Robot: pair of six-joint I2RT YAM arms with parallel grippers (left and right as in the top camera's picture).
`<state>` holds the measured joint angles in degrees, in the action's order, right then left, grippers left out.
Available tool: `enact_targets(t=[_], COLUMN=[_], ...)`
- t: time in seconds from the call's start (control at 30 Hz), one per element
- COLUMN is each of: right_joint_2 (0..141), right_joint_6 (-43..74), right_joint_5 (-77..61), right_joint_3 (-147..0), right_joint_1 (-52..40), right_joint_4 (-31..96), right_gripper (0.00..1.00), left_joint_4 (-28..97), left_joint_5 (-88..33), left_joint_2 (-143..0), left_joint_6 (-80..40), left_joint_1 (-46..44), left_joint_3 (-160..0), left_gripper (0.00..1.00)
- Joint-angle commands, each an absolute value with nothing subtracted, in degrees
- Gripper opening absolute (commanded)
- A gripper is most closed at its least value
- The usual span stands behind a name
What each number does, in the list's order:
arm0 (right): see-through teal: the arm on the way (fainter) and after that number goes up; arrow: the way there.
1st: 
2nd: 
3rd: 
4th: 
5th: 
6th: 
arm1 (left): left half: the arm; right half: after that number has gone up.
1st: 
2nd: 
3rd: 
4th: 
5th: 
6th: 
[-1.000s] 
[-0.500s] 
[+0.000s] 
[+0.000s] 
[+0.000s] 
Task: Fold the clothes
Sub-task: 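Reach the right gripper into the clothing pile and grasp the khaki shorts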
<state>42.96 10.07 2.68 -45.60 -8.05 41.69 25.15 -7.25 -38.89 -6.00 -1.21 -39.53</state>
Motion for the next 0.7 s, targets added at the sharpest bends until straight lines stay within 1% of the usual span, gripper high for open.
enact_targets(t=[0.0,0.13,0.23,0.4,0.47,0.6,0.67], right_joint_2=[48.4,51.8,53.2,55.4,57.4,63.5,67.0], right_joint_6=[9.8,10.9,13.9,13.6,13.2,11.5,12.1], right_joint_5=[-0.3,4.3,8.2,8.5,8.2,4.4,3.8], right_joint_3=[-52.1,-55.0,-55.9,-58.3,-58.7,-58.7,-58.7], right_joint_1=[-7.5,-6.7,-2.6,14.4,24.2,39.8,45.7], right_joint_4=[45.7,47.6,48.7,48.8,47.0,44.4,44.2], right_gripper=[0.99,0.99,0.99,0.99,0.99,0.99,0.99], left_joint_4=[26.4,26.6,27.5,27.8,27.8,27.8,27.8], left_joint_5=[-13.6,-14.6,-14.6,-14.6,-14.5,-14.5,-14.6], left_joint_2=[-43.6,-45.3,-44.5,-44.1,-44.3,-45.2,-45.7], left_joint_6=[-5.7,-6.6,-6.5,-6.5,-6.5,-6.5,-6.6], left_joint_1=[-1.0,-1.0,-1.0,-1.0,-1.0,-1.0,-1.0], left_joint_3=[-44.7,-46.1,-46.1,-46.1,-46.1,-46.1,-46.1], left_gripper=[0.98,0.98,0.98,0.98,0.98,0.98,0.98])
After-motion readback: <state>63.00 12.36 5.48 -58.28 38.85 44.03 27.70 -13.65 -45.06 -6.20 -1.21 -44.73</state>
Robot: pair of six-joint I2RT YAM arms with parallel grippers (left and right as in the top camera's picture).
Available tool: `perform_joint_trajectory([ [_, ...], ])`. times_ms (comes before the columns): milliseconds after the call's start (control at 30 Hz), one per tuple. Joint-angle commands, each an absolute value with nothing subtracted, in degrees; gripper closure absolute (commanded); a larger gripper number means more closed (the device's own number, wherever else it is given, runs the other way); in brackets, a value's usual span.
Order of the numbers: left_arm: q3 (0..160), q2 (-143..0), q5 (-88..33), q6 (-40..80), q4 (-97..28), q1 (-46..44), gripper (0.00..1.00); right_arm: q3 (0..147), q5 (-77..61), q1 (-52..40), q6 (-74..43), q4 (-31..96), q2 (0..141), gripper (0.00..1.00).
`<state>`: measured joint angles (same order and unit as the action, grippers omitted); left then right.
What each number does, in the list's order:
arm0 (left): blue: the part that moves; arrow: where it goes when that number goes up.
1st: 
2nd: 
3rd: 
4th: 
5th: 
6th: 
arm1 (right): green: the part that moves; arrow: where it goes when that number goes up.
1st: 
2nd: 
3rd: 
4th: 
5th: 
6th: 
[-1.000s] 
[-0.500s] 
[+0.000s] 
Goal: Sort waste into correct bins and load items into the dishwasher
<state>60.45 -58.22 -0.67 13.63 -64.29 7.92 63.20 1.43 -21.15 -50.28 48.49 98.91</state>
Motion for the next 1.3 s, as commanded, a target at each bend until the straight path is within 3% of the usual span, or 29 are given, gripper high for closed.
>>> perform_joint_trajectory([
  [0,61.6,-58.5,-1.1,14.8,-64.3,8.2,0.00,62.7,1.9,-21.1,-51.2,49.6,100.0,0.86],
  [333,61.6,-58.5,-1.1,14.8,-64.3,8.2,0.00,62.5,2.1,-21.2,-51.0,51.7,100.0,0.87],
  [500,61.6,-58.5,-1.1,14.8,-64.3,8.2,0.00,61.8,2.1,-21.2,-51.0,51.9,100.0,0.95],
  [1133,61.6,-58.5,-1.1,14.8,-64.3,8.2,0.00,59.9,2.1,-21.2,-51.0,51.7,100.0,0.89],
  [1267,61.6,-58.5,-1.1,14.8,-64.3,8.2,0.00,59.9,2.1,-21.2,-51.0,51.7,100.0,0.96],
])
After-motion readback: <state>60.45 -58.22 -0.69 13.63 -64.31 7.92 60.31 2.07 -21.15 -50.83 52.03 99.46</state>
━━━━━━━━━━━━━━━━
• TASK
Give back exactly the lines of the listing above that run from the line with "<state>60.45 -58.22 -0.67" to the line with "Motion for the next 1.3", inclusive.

• TASK SOLUTION
<state>60.45 -58.22 -0.67 13.63 -64.29 7.92 63.20 1.43 -21.15 -50.28 48.49 98.91</state>
Motion for the next 1.3 s, as commanded, a target at each bend until the straight path is within 3% of the usual span, or 29 are given, gripper high for closed.

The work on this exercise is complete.